Italy: Tracing Keats’ voyage to Rome 200 years ago
Rome: The Keats-Shelley House in Rome is marking the bicentenary of the 1820 voyage to Italy of Romantic poet John Keats and painter Joseph Severn, with special virtual events and a timeline of key dates on social media.
The house museum, located at the foot of the Spanish Steps, highlights the difficult journey which began on 17 September 1820 when Keats and Severn set sail from London, bound for Naples, aboard the Maria Crowther sailing brig.
The hazardous voyage is described by Andrew Motion in his biography of Keats: “Their journey along the south coast of England was disrupted by a series of terrible storms and exasperating calms.
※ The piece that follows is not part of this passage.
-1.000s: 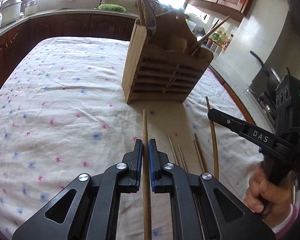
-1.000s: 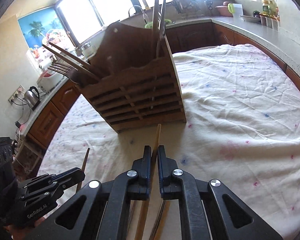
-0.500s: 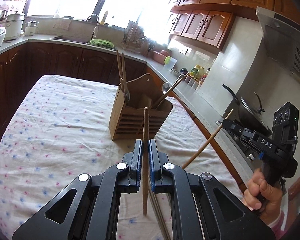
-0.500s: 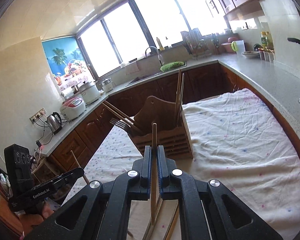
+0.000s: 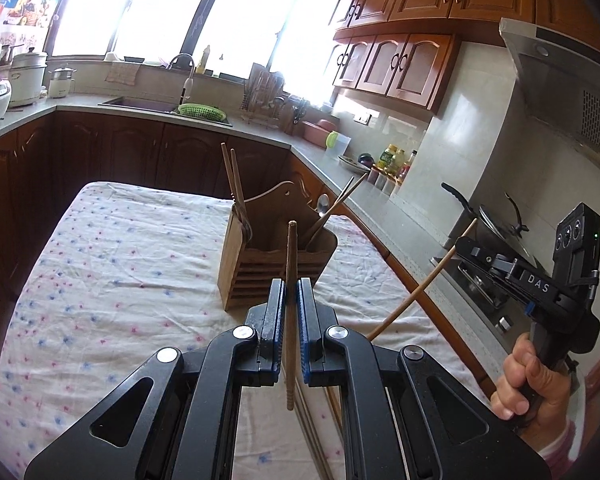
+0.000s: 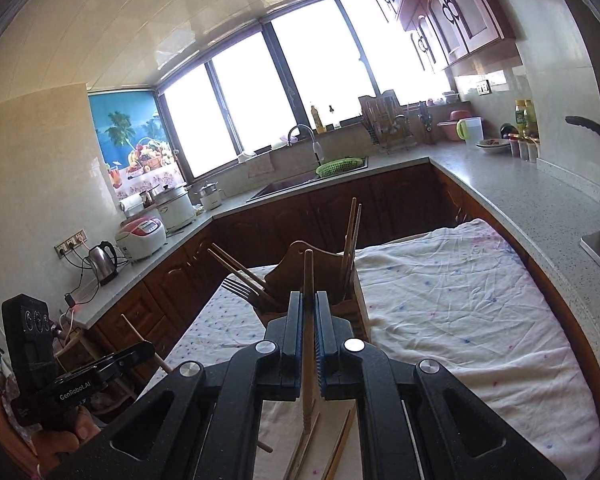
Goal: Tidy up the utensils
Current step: 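Lift both held chopsticks and carry them above the wooden holder, then lower both chopsticks into the holder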
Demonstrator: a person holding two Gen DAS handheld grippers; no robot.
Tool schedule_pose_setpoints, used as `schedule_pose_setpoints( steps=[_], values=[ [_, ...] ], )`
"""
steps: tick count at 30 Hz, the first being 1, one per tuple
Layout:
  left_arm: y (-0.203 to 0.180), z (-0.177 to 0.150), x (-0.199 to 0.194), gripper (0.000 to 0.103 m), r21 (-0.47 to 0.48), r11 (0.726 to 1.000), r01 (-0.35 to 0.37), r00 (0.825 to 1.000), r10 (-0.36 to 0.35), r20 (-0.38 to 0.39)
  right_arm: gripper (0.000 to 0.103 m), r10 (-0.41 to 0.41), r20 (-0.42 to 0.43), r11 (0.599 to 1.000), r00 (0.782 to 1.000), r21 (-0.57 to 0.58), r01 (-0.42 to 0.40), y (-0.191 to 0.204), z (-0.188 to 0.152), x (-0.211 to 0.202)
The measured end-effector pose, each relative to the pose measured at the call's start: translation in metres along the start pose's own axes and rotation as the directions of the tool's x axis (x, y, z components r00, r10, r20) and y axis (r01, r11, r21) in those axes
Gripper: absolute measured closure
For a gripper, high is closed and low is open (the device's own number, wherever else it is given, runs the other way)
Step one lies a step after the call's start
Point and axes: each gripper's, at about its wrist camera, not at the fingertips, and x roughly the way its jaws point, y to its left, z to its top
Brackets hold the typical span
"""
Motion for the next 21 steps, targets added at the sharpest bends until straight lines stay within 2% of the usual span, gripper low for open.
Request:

Often their boat was driven backwards the way it had come. Occasionally the captain allowed his passengers ashore while he waited for a favourable wind.”
Keats, who travelled to Italy with Severn to recover his health, disembarked in Naples on 31 October 1820, after 10 days of quarantine on board the ship due to an outbreak of typhus in London.
It was Keats’ 25th birthday and he only had another four months to live. The onward journey to Rome took weeks, with the pair finally arriving in the Eternal City on 15 November 1820.
Ahead of the bicentenaries of the deaths of Keats and Shelley, who died in 1821 and 1822 respectively, the Keats-Shelley House is also raising awareness of its Keats-Shelley200 campaign.